To check permissions on the drive and directories where updates are stored

  1. Double-click My Computer, right-click the drive where updates are stored, and then click Sharing and Security.

  2. Ensure that the drive has read permissions for the built-in Users group or NT Authority\Network Service.

  3. Ensure that the root folder on the drive also has read permissions for NT Authority\Network Service.

  4. Ensure that the content directory itself (usually <drivename>:\WSUS\WsusContent) has read permissions for NT Authority\Network Service. These permissions should have been set by the installation program.

The default Web site needs to allow anonymous access (that is, read access) by the IUSER_servername account. Some applications, notably Windows SharePoint Services, will remove anonymous access.

To check for anonymous access to the default Web site

  1. Go to the Internet Information Services (IIS) Manager, click the server name, click Web Sites, and then right-click the WSUS Web site.

  2. In the context menu select Permissions.

  3. In the Security tab you should see the Internet Guest Account listing.

  4. If you do not see this account, you will need to add it.

  5. Add a user account named IUSR*_serverName* to the local machine, where serverName is the name of the server.

  6. Give this account the following permissions: Read & Execute, List Folder Contents, and Read. You should deny write access to this account.

  7. Return to IIS Manager, right-click the WSUS Web site, and then click Permissions.

  8. Add the newly-created user to this Web site.

For more information about allowing anonymous access to Web sites, see Allowing Anonymous Access to Web Sites (IIS 6.0) at https://go.microsoft.com/fwlink/?LinkId=75850.

Installing WSUS

To install WSUS on your server

  1. Double-click the installer file.

  2. On the Welcome page, click Next.

  3. On the Installation Mode Selection page, select the Full server installation including Administration Console check box, and then click Next.

  4. Read the terms of the license agreement carefully. Click I accept the terms of the License agreement, and then click Next.

  5. On the Select Update Source page, you can specify where client computers get updates. If you select the Store updates locally check box, updates are stored on WSUS, and you can select a location in the file system where updates should be stored. If you do not store updates locally, client computers connect to Microsoft Update to get approved updates.

    Make your selection, and then click Next.

    For more information, see Determine Where to Store WSUS Updates earlier in this guide.

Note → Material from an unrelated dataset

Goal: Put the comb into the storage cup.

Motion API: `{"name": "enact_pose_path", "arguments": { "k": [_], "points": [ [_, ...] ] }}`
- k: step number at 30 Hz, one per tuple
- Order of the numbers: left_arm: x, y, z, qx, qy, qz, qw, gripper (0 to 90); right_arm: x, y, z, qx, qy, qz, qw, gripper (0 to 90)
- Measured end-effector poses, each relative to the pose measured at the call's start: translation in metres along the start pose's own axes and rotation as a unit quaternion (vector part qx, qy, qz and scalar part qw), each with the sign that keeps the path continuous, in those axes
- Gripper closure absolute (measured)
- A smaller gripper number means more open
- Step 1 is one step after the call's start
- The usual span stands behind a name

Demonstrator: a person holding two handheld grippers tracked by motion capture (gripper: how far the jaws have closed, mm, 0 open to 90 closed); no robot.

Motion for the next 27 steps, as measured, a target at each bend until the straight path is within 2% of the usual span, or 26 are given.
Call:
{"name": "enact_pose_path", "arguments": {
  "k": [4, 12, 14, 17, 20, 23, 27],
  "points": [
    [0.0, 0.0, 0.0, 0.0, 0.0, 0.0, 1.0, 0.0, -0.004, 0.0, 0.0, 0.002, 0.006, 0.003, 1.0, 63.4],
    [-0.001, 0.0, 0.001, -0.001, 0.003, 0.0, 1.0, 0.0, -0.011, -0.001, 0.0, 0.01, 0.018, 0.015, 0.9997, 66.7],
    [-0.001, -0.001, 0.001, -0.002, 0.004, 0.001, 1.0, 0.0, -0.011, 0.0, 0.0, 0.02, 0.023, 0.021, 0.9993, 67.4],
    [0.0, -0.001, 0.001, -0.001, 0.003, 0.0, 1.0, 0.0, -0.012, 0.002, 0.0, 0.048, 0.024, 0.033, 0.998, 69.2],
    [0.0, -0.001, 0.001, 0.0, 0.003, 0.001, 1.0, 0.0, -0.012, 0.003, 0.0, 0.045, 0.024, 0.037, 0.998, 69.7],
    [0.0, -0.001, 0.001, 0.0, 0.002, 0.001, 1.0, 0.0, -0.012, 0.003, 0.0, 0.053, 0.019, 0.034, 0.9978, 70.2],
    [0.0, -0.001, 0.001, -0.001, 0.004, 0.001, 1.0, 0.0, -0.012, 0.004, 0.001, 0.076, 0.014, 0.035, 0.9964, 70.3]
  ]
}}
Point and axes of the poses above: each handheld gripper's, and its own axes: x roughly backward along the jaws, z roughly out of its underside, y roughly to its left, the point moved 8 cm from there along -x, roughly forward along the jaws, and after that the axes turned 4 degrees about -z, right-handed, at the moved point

  6. On the Database Options page, you select the software used to manage the WSUS database. By default, WSUS offers to install Windows Internal Database. To accept the default setting, click Install Microsoft SQL Server 2005 Embedded Edition (Windows) on this computer. If you cannot use Windows Internal Database, click Using an existing database server on this computer, and select the instance name from the drop-down list. The instance name should appear as <serverName>\<instanceName>, where serverName is the name of the server and instanceName is the name of the SQL instance. Make your selection, and then click Next.

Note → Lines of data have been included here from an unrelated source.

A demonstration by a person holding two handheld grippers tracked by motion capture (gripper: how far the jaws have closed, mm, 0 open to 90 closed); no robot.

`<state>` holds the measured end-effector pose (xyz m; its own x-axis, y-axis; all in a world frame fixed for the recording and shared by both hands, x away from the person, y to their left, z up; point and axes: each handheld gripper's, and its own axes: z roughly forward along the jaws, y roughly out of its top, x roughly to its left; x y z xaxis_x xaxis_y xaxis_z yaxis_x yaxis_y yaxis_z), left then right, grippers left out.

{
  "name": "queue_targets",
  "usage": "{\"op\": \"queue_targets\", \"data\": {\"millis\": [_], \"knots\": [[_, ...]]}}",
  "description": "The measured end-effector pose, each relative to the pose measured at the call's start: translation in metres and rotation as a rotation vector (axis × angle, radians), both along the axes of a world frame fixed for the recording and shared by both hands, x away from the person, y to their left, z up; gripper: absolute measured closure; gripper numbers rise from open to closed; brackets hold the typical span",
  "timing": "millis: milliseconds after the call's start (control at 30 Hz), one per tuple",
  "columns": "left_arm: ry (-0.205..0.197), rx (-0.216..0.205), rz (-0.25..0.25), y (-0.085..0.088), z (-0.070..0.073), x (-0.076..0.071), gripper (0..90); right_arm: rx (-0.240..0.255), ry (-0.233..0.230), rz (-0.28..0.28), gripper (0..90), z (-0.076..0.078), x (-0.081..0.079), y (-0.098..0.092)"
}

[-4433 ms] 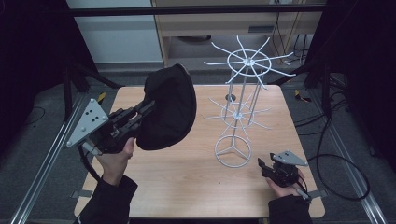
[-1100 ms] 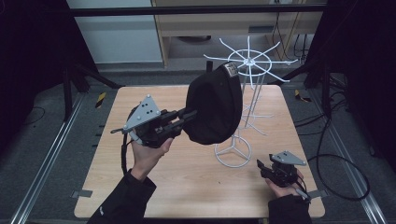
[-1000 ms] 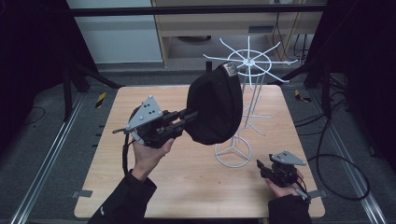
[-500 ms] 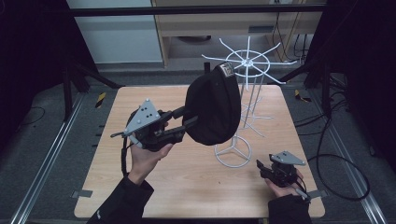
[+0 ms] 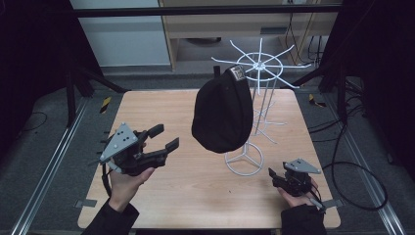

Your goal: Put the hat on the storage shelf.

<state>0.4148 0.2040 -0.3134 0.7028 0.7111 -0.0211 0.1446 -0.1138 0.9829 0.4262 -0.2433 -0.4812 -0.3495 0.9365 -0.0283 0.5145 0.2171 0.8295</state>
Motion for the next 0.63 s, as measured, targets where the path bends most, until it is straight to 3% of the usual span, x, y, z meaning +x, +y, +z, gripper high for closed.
{"op": "queue_targets", "data": {"millis": [133,333,400,567,633], "knots": [[0.067,0.06,0.065,0.019,-0.032,0.0,31.3,0.005,0.0,-0.004,38.2,0.0,0.0,0.0],[0.175,0.108,0.154,0.044,-0.082,0.002,31.2,0.01,0.012,-0.009,34.2,-0.002,0.0,-0.001],[0.194,0.135,0.195,0.052,-0.1,0.004,30.5,0.004,0.012,-0.012,33.2,-0.003,0.001,-0.001],[0.25,0.157,0.272,0.07,-0.131,0.014,26.8,0.002,0.025,-0.019,30.6,-0.005,0.003,-0.003],[0.26,0.205,0.315,0.08,-0.148,0.021,24.6,0.005,0.03,-0.021,29.7,-0.005,0.003,-0.004]]}}
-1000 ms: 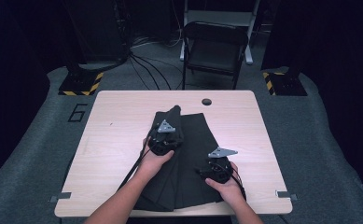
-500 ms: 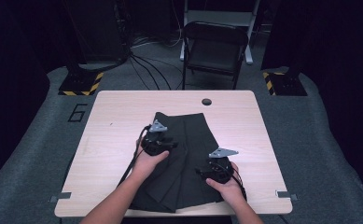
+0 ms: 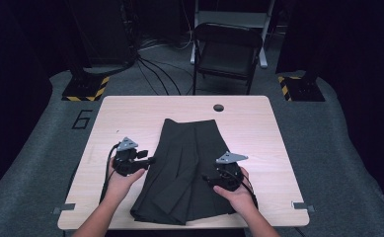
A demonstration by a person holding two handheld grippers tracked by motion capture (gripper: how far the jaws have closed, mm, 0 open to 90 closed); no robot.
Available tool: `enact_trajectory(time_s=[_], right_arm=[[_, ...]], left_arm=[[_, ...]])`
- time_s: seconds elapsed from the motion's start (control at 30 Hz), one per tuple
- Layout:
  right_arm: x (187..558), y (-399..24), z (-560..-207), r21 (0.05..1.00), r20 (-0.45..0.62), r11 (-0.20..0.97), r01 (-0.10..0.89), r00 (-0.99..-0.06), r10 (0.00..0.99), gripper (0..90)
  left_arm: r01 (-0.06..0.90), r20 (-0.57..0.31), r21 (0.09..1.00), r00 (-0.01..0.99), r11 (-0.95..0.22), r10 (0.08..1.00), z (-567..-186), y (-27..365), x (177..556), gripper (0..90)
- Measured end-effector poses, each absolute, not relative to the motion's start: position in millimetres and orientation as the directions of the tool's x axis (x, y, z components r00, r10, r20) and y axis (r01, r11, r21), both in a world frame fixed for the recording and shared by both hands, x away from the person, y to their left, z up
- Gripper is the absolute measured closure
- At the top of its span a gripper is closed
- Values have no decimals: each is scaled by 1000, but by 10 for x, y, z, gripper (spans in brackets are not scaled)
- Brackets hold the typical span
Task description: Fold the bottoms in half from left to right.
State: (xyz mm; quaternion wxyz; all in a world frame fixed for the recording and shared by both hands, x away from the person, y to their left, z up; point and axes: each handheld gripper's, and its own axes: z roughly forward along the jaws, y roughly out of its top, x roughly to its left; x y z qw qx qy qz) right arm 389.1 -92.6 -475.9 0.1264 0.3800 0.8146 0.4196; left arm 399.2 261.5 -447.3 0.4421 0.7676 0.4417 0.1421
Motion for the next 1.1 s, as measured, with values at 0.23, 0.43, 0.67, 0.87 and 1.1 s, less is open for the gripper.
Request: enact_trajectory(time_s=[0.23,0.43,0.67,0.87,1.1], right_arm=[[4039,-647,-4594,793,86,376,480,-699,710,305],[4247,-367,-4589,771,63,409,489,-697,714,288],[4326,-241,-4749,716,26,474,513,-697,716,294],[4188,-434,-4808,702,11,500,508,-709,705,314],[4081,-773,-4917,690,38,474,547,-680,732,316]], left_arm=[[558,-199,814,531,-163,824,-4603,2837,3856,503],[566,-216,812,520,-143,827,-4713,2885,3821,486],[566,-192,806,525,-173,829,-4752,2936,3798,486],[566,-199,810,511,-153,836,-4771,2954,3798,483],[577,-199,798,523,-172,828,-4803,2894,3808,471]])
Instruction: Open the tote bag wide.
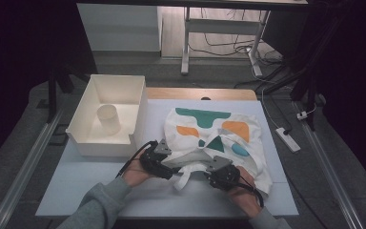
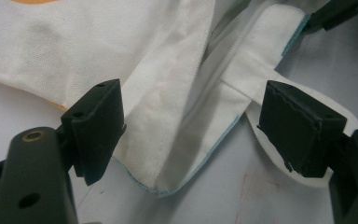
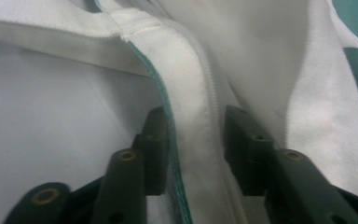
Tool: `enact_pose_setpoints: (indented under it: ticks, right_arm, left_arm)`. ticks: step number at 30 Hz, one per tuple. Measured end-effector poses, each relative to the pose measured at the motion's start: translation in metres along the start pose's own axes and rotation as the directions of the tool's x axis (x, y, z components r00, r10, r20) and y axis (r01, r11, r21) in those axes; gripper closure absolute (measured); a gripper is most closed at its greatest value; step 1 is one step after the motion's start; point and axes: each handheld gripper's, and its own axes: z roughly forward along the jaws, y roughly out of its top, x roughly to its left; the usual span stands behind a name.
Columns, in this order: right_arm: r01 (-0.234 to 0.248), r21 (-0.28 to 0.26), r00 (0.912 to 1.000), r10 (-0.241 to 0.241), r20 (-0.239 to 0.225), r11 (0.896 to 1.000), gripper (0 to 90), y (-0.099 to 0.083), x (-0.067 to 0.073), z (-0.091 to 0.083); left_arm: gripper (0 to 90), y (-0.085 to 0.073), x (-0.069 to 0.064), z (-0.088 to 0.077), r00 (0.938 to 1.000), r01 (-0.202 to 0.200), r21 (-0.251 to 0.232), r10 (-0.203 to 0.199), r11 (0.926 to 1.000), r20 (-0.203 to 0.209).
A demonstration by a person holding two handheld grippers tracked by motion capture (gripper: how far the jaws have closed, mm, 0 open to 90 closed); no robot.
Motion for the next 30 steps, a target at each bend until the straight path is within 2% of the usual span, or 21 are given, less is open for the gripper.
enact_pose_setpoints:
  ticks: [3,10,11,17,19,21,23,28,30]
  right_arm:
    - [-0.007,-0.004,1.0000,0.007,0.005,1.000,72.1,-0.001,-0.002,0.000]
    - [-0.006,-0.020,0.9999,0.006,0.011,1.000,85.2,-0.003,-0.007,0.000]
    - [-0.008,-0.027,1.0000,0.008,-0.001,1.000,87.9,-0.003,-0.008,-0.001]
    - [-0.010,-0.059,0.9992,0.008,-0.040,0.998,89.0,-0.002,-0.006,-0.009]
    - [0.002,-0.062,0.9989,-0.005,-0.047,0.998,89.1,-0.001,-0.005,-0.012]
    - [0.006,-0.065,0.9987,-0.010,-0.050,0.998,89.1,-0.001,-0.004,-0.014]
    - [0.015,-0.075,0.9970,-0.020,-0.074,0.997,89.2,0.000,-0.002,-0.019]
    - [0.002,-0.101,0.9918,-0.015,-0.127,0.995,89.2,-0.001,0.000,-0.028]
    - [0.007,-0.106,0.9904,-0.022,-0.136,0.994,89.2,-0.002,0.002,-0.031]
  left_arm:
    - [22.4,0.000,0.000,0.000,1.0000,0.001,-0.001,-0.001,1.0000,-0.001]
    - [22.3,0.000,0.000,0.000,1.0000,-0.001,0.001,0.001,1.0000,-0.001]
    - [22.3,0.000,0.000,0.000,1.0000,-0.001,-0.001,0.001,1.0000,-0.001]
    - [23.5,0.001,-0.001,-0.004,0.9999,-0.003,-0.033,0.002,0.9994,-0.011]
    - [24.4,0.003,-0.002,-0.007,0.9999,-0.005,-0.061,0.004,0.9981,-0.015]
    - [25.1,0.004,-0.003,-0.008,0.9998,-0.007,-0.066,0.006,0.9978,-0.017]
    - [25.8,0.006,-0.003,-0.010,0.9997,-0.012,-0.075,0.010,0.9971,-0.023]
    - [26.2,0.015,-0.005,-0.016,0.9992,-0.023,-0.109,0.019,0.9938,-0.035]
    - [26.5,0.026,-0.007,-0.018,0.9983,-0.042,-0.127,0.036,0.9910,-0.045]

    For more information, see Choose the Database Used for WSUS 3.0 earlier in this guide.

  7. On the Web Site Selection page, you specify the Web site that WSUS will use to point client computers to WSUS. If you wish to use the default IIS Web site on port 80, select the first option. If you already have a Web site on port 80, you can create an alternate site on port 8530 by selecting the second option. Make your selection, and then click Next.

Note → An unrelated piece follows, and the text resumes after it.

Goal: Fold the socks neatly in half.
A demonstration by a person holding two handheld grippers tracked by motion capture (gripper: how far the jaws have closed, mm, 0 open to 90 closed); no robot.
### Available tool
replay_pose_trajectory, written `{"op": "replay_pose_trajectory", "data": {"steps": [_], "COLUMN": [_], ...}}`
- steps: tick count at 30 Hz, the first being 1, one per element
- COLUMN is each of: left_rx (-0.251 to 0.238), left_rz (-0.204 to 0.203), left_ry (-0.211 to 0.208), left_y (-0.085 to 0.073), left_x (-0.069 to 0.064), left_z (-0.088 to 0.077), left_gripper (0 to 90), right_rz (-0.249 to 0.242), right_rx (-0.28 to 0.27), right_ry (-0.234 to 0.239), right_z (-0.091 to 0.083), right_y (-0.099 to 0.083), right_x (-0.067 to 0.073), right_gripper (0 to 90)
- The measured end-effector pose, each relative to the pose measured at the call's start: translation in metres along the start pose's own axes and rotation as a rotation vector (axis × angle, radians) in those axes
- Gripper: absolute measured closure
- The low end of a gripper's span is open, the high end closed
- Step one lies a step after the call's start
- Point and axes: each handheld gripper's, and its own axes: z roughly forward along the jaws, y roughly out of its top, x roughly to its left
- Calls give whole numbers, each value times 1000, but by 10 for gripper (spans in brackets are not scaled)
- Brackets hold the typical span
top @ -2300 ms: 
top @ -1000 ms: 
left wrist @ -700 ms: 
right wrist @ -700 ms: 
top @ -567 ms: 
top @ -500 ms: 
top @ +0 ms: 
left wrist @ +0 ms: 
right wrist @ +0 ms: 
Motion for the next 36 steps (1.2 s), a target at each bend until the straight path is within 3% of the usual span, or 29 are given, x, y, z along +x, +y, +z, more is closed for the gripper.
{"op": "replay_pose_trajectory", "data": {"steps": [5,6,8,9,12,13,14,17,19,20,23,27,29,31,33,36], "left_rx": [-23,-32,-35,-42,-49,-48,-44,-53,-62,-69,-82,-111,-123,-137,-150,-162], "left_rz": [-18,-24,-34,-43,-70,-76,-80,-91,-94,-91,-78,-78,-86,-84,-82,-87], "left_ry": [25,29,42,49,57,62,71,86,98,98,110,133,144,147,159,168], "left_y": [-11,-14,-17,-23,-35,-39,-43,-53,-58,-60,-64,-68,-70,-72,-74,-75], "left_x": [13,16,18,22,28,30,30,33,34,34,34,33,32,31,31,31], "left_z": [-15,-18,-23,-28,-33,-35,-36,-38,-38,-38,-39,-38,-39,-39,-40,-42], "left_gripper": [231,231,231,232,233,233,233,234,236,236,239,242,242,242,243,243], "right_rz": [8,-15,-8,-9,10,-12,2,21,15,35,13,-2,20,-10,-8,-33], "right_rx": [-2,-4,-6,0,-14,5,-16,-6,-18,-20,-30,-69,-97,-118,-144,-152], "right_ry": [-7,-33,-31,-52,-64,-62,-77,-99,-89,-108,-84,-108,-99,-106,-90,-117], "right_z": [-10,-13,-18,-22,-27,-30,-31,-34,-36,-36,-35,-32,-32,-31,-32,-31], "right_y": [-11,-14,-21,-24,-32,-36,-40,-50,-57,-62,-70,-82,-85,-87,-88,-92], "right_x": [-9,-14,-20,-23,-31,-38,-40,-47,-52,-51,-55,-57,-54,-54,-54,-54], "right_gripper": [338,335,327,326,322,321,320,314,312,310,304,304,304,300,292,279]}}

    For more information, see Configure IIS earlier in this guide.

  8. On the Ready to Install Windows Server Update Services page, review your choices, and then click Next.

  9. The final page of the installation wizard will tell you whether or not the WSUS 3.0 installation was completed successfully. The final page of the installation wizard will tell you whether or not the WSUS 3.0 installation was completed successfully. After you click Finish the configuration wizard will be launched.